Life Before Fossils?

king-kong-killing-pterodactyl-1024x766Seeing may not always mean believing, but when it comes to living things from millions of years ago, it helps. A skeptic these days would have difficulty doubting the reality of dinosaurs given all the bones in museums, aided perhaps by the reconstructions that come to life in countless films. When embedded in an adventure stories, oversized reptiles and even King-Kong-size versions of our primate ancestors put persuasive passion and flesh on the cool scholarship of paleontologists.

The trouble is that the stuff of most fossil history—old bones, insects trapped in amber, hardened imprints of early plants–date back no more than 600 million years. Such an age may seem very old, but from another perspective it is not nearly old enough. For life has been traced back three billion years before that, six times further into the past. It’s not surprising that life from that long ago is not the material for theme parks or movies about King Kong. For life was small for the first three billion years, with no animals or plants as such. There were only microbes, single cells that gradually acquired the complexities of modern cell life—a nucleus, the hunger for oxygen, sexual reproduction. But there are no two-billion-year-old relics of single cells to fire the imagination.

Or almost none.

Stromatolites in Australia, probably looking much as they did 3.5 billion years ago. (www2.estrellamountain.edu)
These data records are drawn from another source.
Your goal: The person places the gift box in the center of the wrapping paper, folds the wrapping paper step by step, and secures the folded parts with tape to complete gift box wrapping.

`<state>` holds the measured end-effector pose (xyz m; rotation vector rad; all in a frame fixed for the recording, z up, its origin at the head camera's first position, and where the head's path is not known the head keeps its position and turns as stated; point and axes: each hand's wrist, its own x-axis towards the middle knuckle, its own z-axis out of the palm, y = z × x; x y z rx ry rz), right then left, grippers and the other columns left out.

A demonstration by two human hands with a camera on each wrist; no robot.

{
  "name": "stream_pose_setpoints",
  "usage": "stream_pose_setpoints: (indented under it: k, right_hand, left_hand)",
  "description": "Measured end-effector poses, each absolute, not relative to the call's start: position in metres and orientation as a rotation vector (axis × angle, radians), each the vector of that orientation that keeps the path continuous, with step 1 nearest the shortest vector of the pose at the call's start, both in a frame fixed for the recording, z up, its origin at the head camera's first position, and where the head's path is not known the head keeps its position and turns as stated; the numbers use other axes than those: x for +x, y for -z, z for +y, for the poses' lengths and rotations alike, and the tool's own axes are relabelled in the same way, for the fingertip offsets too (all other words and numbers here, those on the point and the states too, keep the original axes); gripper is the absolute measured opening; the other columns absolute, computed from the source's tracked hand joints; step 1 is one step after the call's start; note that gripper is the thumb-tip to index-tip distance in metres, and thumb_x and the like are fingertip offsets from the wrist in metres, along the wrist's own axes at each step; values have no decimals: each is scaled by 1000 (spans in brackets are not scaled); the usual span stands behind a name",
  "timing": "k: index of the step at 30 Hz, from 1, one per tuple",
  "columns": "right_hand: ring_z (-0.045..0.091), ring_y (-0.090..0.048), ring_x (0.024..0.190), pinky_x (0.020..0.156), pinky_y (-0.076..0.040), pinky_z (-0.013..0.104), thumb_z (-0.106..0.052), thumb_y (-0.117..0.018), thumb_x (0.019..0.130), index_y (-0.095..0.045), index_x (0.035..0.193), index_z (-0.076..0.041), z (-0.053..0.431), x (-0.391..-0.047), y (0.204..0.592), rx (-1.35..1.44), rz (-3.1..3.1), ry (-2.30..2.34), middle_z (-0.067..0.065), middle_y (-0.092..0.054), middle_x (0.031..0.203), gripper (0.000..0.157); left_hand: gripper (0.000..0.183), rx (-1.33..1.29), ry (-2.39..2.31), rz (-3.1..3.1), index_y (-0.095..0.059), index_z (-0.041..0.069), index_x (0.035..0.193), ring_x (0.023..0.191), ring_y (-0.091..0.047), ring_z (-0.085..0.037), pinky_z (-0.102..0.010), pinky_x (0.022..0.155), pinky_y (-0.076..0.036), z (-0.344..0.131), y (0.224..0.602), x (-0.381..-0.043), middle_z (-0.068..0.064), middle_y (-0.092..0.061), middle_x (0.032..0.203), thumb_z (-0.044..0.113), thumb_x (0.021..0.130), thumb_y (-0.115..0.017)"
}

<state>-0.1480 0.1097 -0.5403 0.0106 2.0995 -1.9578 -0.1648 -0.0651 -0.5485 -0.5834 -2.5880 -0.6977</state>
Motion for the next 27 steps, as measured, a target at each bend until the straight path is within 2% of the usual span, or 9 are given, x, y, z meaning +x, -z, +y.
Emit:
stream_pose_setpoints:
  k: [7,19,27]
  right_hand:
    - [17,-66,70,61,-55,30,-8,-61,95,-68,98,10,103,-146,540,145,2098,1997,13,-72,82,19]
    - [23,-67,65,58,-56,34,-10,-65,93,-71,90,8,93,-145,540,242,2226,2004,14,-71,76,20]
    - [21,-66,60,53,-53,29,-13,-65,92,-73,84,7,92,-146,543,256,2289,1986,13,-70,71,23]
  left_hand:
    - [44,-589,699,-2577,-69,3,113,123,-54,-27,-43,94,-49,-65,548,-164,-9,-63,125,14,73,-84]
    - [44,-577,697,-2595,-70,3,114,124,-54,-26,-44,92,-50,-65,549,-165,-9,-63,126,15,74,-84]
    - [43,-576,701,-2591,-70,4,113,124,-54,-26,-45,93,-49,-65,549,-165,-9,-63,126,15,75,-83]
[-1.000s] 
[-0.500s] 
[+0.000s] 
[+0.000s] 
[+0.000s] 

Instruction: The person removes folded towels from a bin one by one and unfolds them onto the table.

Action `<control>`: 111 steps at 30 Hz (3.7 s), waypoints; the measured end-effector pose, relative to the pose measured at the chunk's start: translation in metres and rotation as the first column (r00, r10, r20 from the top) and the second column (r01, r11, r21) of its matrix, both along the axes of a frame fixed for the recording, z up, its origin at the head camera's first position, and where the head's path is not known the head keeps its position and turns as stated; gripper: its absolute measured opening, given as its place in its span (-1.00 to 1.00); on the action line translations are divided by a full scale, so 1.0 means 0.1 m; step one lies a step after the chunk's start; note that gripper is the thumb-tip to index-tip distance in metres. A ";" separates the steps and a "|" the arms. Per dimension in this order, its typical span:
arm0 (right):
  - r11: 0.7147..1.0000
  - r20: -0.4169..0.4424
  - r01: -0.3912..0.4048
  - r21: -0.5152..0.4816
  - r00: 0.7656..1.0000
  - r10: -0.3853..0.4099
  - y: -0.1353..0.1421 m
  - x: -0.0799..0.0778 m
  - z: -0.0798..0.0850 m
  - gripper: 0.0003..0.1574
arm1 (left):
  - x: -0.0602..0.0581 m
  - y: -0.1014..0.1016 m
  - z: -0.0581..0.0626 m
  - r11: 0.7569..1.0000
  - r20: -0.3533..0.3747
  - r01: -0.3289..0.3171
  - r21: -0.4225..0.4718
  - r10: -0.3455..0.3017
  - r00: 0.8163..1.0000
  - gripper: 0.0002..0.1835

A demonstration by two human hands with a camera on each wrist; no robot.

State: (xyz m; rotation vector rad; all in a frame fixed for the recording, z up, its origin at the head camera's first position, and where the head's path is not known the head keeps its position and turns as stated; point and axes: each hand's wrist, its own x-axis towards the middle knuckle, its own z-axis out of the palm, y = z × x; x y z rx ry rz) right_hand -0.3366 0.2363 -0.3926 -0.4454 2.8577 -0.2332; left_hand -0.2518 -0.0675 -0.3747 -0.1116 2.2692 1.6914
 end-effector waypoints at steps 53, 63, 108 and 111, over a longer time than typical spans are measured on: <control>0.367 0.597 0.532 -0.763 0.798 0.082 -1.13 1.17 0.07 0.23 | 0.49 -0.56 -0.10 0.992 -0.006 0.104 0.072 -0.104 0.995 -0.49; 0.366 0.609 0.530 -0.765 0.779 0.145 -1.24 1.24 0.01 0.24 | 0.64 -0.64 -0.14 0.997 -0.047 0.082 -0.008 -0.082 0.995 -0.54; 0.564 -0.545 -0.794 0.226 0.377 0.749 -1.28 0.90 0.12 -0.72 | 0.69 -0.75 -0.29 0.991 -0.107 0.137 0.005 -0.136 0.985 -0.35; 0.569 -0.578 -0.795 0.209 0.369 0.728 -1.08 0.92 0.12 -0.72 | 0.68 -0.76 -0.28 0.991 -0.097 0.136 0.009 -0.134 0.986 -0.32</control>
Microfossils from 3.5 billion years ago (www2.estrellamountain.edu)

To find them, you have to search for the oldest rocks. Try Australia, Greenland, or South Africa for those that date back almost four billion years. Slice them thin, put them under a microscope, look for microfossils measuring a fraction of a millimeter, their cell walls mineralized into tough material.

stromatolites layers pinterest

petrified stromatolite (pintrest)

And look for petrified stromatolites, the layered habitats of colonies of bacteria that filtered sea water for nutrients as far back as 3.5 billion years.

But could the tiny remains and traces of chemicals from billions of years ago become the attractions of crowded museums and movie fantasies? Could they find their place in popular culture as both entertainment and education, as dinosaurs and apes have?

I believe they could.  It’s not difficult to imagine oversized reproductions of ancient microbes which kids could walk through while trying to avoid getting snagged on strands of DNA or thrown off-balance by the cell’s motion from its flagellum, its tail. And I think climate change sets the stage for a movie thriller about bacteria resurrected from, say, three billion years ago, that thrive on carbon dioxide and for whom oxygen is poison.

Then our wonder at the marvels of our pre-human ancestors would reach back through the full history of life–and dinosaurs would look like recent history.